The Kitchen Boy
Photography was still very much a folly of the nobility, and I’d rarely seen a camera, let alone held one. The Romanovs, on the other hand, were fanatics. They’d all had cameras. They’d always been snapping away. Because of this and their extensive diaries and letters, the Tsar and his family were better documented than any of today’s most famous people. And these things – their writings and something like one hundred and fifty thousand family snapshots – are still kept not only in the archives in Moscow, but also at the libraries of Harvard and Yale.
    Once the young Tsarevich explained, I stepped back several feet, aimed the thing, and repeated what a photographer had told me when he’d taken my one and only portrait, “Now say
eezyoom
.”
    Rather than saying “raisin,” Aleksei Nikolaevich remained silent, staring oddly at me and raising both hands, palms out. I operated the shutter, made it open and close, and then just stood there, afraid to move.
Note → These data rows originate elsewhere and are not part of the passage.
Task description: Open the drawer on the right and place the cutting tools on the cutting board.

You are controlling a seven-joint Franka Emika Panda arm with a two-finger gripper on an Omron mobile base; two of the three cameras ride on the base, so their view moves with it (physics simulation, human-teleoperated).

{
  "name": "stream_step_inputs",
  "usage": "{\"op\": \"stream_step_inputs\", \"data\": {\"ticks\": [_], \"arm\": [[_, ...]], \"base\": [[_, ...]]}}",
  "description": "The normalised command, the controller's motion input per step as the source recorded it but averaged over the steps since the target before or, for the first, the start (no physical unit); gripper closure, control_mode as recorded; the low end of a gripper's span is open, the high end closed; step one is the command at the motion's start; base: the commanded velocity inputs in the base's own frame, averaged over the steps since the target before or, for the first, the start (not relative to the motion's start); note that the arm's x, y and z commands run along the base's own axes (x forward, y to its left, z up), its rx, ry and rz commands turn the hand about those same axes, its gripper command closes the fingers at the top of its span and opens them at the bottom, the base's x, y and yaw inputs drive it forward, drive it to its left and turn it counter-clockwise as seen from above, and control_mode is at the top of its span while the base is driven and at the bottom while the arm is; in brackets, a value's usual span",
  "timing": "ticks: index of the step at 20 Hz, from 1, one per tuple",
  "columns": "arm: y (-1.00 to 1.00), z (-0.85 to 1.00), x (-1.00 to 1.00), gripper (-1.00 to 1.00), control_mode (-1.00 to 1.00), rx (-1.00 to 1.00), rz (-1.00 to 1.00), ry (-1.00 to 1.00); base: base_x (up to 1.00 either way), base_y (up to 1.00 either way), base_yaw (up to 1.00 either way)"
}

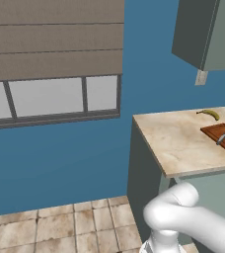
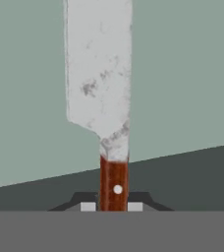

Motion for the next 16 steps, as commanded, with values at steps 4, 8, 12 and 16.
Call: {"op": "stream_step_inputs", "data": {"ticks": [4,8,12,16], "arm": [[0.72,0.7,-0.39,1.0,-1.0,0.0,-0.23,0.0],[0.87,0.67,-0.1,1.0,-1.0,0.0,-0.26,0.0],[0.91,0.57,0.34,1.0,-1.0,-0.03,-0.27,0.01],[0.69,0.54,0.81,1.0,-1.0,-0.03,-0.27,0.07]], "base": [[0.0,0.0,0.0],[0.0,0.0,0.0],[0.0,0.0,0.0],[0.0,0.0,0.0]]}}
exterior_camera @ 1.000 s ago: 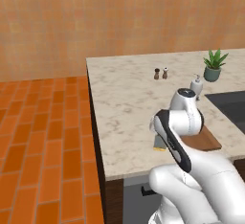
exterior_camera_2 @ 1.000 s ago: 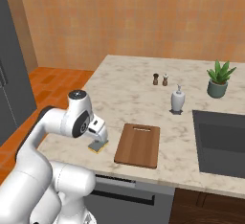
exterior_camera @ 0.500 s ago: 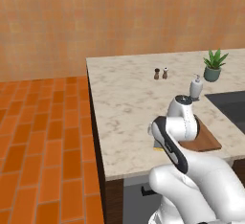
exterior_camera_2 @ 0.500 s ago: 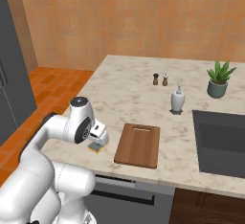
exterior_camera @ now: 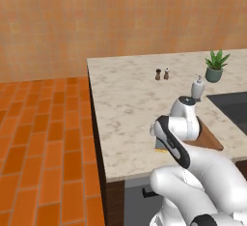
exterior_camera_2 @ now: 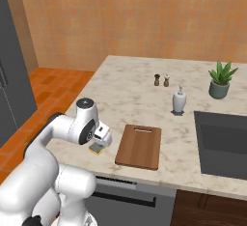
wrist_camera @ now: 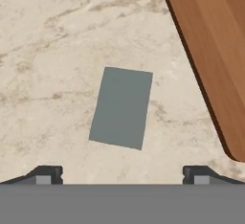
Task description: Pick up the sponge from the counter and clean the cutting board by briefly scrubbing or pressing down on the cutting board. Once finished, release the sponge.
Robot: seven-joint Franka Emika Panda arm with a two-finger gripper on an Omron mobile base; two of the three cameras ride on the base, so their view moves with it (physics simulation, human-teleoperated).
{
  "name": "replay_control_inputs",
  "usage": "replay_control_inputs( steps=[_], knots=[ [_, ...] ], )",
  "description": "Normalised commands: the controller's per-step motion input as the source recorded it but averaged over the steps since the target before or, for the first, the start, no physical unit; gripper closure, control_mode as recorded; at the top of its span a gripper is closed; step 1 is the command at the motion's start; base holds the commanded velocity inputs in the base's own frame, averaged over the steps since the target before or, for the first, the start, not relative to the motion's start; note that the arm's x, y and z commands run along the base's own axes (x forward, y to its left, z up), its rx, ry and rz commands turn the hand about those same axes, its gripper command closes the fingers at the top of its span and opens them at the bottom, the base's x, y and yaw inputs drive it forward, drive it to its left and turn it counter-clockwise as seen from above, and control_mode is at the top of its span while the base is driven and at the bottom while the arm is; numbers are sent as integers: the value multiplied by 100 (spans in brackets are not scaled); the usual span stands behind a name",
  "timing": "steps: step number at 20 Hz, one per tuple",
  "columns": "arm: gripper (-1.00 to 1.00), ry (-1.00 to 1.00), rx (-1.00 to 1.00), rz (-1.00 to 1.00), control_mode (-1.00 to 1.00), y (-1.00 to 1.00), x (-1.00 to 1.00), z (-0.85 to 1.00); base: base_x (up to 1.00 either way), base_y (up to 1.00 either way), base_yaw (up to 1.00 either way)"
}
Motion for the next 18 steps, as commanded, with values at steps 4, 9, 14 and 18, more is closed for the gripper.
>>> replay_control_inputs(
  steps=[4,9,14,18],
  knots=[
    [-100,0,0,0,-100,0,17,-15,0,0,0],
    [-100,0,0,0,-100,0,16,-23,0,0,0],
    [-100,1,0,0,-100,0,13,-38,0,0,0],
    [-100,3,0,0,-100,0,23,-36,0,0,0]
  ],
)
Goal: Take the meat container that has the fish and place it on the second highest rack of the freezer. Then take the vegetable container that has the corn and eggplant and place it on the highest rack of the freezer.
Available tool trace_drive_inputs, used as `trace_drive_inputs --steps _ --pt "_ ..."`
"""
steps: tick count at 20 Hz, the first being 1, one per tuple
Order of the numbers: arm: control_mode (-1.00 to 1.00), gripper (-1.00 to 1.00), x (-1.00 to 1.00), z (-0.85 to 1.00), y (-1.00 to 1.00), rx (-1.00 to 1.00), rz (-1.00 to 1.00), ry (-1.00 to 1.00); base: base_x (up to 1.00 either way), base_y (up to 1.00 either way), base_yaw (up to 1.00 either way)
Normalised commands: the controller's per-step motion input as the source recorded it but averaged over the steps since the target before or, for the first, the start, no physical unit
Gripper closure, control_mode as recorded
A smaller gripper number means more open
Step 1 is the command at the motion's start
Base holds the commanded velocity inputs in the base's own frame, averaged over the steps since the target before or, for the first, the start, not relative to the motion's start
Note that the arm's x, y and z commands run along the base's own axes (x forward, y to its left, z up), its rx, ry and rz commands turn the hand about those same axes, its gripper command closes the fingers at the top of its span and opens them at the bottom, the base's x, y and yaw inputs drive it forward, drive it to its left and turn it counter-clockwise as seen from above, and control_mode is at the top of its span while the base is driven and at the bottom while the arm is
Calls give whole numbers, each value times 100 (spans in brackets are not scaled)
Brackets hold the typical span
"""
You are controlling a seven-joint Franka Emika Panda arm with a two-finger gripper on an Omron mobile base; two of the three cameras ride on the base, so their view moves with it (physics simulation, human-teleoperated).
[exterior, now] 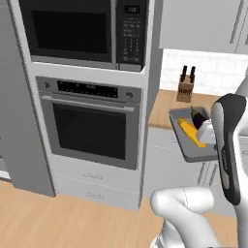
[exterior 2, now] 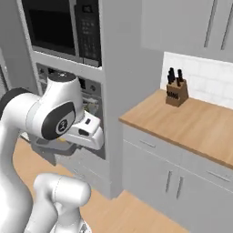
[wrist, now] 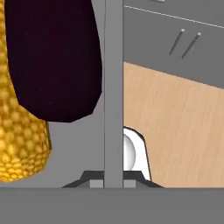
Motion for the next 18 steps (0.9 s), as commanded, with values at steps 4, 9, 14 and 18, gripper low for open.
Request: trace_drive_inputs --steps 4,9,14,18 --pt "100 100 0 0 0 0 0 0 -32 100 79" --pt "100 100 0 0 0 0 0 0 0 100 67" --pt "100 100 0 0 0 0 0 0 71 100 34" --pt "100 100 0 0 0 0 0 0 100 100 1"
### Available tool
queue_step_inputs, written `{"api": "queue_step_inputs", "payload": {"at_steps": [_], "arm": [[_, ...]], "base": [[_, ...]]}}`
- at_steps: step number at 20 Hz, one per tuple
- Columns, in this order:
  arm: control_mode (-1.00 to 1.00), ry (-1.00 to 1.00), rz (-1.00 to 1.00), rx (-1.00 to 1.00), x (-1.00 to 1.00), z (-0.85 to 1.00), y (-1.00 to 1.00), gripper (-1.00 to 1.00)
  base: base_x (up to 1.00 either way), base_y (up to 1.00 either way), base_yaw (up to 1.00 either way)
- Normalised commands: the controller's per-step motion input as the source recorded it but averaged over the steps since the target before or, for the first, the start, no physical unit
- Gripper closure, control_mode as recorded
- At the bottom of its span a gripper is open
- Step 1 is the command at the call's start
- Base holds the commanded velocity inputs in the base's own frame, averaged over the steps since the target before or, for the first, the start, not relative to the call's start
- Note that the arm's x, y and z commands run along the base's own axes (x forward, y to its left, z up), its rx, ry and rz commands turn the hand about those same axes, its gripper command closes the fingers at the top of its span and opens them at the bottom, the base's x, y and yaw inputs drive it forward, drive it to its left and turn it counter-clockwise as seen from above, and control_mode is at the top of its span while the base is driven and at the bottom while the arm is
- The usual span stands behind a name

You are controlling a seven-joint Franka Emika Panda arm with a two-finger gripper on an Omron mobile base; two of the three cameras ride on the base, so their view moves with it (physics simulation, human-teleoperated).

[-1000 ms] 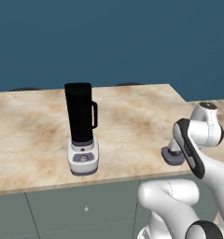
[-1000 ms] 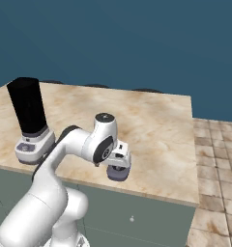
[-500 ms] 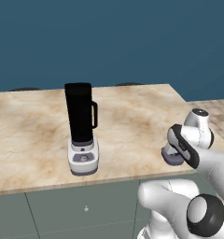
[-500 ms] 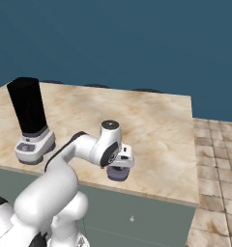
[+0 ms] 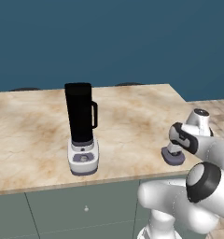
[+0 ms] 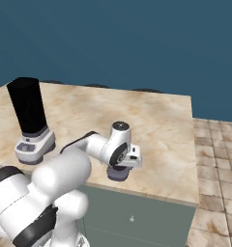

    “It’s done. You took the picture,” advised the Heir. “Here, now give me the camera.”
    I did as the Heir asked, of course, passing him the wooden Kodak. Wasting no time, Aleksei Nikolaevich took it, turned, and reached around the white, metal railings of his bed’s headboard. I moved forward, watched as he leaned over and plied away a piece of the tall mopboard, revealing a secret hiding place. Inside the dark wooden compartment sat the Heir’s treasures, pieces of wire, some rocks, coins, a few nails, and a few folded pieces of paper.
    “This is where I keep my special things,” whispered the Heir as he pushed his camera into its hiding place. “You never know when we might need some of them.”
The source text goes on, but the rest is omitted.